**Task to carry out**
Every entry below is to be retyped exactly as it stands.

**Source information**
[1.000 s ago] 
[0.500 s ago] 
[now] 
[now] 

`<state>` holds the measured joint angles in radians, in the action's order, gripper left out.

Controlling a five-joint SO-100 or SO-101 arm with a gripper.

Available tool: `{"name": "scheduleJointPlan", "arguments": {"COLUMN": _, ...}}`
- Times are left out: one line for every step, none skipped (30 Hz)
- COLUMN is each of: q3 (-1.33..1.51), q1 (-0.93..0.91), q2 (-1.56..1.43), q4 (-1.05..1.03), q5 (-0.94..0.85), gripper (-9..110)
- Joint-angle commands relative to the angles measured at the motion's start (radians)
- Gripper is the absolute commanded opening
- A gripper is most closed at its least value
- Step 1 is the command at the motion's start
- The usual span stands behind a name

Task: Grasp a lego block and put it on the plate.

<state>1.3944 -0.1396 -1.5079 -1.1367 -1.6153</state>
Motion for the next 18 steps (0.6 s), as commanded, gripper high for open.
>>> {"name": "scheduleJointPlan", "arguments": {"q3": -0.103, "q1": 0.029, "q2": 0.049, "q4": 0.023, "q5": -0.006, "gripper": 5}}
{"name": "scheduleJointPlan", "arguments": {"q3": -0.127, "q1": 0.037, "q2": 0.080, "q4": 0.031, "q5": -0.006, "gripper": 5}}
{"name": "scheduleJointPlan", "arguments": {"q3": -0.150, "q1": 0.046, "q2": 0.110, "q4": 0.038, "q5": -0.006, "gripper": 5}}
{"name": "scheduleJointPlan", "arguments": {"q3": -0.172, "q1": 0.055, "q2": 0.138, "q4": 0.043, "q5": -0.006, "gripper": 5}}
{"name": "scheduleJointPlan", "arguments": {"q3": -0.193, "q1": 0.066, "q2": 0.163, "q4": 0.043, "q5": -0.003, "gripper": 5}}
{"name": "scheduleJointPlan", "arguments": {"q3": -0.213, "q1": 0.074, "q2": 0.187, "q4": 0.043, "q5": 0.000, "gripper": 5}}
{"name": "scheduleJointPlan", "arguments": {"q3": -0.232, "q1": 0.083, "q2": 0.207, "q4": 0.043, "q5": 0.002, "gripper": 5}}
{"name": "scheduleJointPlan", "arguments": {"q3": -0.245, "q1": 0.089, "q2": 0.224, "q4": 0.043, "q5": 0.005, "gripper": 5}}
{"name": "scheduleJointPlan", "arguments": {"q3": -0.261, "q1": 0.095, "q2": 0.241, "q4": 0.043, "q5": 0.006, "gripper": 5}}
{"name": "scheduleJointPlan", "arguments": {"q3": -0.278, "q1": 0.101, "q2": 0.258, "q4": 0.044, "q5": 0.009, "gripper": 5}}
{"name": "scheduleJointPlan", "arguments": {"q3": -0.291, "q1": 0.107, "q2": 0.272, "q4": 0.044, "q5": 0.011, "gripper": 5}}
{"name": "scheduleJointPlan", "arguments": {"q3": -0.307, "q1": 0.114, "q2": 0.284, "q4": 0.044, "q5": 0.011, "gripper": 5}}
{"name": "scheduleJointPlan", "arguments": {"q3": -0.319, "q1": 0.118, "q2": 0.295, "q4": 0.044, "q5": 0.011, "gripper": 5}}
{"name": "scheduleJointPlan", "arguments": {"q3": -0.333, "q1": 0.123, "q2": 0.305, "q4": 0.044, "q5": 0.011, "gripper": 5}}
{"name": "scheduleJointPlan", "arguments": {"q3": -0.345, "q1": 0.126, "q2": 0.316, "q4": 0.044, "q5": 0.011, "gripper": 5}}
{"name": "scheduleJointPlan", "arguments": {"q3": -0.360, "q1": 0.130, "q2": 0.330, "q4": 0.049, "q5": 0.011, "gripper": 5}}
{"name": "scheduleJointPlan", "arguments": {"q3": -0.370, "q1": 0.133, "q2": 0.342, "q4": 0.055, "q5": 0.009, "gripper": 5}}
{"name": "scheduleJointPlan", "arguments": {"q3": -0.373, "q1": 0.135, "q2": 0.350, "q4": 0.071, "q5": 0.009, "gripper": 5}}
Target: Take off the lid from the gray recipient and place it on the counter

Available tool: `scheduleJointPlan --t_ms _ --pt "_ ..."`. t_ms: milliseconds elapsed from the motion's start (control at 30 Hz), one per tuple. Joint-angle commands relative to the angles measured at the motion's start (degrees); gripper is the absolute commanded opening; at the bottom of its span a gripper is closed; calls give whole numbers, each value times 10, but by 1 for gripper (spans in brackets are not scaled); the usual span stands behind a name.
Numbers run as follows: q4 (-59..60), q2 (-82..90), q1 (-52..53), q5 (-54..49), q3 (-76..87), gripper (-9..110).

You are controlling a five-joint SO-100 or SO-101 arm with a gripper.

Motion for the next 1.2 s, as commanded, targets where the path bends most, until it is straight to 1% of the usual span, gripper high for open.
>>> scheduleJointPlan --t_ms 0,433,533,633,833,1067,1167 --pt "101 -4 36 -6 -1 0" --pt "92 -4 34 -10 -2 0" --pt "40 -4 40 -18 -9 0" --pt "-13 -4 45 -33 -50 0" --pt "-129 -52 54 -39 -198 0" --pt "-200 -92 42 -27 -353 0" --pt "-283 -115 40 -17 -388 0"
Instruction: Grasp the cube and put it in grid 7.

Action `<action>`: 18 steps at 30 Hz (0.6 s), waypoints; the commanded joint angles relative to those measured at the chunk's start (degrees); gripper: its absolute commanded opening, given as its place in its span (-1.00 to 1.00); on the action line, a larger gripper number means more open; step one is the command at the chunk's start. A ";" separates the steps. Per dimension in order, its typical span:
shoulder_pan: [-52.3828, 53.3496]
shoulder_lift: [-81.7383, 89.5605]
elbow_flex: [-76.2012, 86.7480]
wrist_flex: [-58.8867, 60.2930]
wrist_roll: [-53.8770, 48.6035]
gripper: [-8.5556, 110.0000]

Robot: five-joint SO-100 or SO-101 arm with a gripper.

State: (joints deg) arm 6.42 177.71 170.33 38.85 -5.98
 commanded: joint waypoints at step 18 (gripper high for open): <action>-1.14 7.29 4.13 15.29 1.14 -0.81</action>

**Output for this task**
[1.000 s ago] 
[0.500 s ago] 
[now] 
[now] 

`<state>` holds the measured joint angles in radians, in the action's order, gripper left out.

Controlling a five-joint SO-100 or SO-101 arm with a gripper.

Available tool: `{"name": "scheduleJointPlan", "arguments": {"COLUMN": _, ...}}`
- Times are left out: one line for every step, none skipped (30 Hz)
- COLUMN is each of: q3 (-1.33..1.51), q1 (-0.93..0.91), q2 (-1.56..1.43), q4 (-1.05..1.03), q5 (-0.94..0.85), gripper (-9..110)
- Joint-angle commands relative to the angles measured at the motion's start (radians)
- Gripper is the absolute commanded opening
- A gripper is most closed at its least value
- Step 1 is the command at the motion's start
- The usual span stands behind a name

Task: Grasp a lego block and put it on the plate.

<state>1.3944 -0.1396 -1.5079 -1.1367 -1.6153</state>
Motion for the next 18 steps (0.6 s), as commanded, gripper high for open.
>>> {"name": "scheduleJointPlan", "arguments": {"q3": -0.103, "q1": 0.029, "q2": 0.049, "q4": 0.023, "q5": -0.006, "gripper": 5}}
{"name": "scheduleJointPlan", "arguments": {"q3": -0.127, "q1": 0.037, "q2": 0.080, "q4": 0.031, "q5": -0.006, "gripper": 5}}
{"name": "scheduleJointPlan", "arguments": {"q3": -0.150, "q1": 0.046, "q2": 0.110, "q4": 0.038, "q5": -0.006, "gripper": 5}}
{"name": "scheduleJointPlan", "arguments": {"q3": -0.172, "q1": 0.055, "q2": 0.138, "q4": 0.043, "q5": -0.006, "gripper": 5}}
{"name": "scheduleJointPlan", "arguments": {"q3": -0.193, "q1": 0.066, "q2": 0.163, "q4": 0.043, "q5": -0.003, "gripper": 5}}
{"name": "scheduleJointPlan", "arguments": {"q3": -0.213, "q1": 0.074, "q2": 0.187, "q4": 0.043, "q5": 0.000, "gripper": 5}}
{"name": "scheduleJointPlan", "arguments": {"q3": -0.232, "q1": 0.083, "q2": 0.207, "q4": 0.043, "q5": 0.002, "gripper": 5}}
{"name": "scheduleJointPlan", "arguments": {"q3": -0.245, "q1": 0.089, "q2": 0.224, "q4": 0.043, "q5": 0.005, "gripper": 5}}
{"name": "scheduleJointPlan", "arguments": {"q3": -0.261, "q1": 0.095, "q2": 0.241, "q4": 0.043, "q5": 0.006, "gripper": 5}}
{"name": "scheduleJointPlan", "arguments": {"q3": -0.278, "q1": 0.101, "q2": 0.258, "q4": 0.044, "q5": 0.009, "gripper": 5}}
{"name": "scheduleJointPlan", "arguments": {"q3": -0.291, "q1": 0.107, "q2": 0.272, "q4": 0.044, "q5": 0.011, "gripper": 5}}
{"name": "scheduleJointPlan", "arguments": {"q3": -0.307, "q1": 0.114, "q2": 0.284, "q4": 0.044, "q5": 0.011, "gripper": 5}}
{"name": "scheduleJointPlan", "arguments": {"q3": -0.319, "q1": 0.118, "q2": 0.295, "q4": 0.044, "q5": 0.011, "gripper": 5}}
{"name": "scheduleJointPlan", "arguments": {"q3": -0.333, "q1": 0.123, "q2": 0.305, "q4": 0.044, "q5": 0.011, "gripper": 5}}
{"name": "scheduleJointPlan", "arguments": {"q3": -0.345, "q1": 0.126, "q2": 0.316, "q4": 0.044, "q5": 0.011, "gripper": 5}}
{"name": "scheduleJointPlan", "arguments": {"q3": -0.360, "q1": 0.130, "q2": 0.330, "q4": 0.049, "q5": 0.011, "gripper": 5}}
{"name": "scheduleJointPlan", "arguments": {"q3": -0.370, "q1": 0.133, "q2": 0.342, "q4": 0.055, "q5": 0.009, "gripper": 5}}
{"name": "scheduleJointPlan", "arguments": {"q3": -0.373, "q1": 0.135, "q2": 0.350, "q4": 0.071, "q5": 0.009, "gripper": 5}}
Target: Take off the lid from the gray recipient and place it on the counter

Available tool: `scheduleJointPlan --t_ms _ --pt "_ ..."`. t_ms: milliseconds elapsed from the motion's start (control at 30 Hz), one per tuple. Joint-angle commands relative to the angles measured at the motion's start (degrees); gripper is the absolute commanded opening; at the bottom of its span a gripper is closed; calls give whole numbers, each value times 10, but by 1 for gripper (spans in brackets are not scaled); the usual span stands behind a name.
Numbers run as follows: q4 (-59..60), q2 (-82..90), q1 (-52..53), q5 (-54..49), q3 (-76..87), gripper (-9..110).

You are controlling a five-joint SO-100 or SO-101 arm with a gripper.

Motion for the next 1.2 s, as commanded, targets where the path bends most, until it is straight to 1% of the usual span, gripper high for open.
>>> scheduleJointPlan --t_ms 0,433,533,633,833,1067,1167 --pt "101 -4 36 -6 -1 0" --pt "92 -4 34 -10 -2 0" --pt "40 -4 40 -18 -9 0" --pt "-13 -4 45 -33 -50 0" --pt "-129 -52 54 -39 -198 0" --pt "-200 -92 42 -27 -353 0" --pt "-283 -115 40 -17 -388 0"
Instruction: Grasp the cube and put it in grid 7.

Action `<action>`: 18 steps at 30 Hz (0.6 s), waypoints; the commanded joint angles relative to those measured at the chunk's start (degrees); gripper: its absolute commanded opening, given as its place in its span (-1.00 to 1.00); on the action line, a larger gripper number means more open; step one is the command at the chunk's start. A ";" separates the steps. Per dimension in order, its typical span:
shoulder_pan: [-52.3828, 53.3496]
shoulder_lift: [-81.7383, 89.5605]
elbow_flex: [-76.2012, 86.7480]
wrist_flex: [-58.8867, 60.2930]
wrist_roll: [-53.8770, 48.6035]
gripper: [-8.5556, 110.0000]

Robot: five-joint SO-100 or SO-101 arm with a gripper.

State: (joints deg) arm 6.42 177.71 170.33 38.85 -5.98
 commanded: joint waypoints at step 18 (gripper high for open): <action>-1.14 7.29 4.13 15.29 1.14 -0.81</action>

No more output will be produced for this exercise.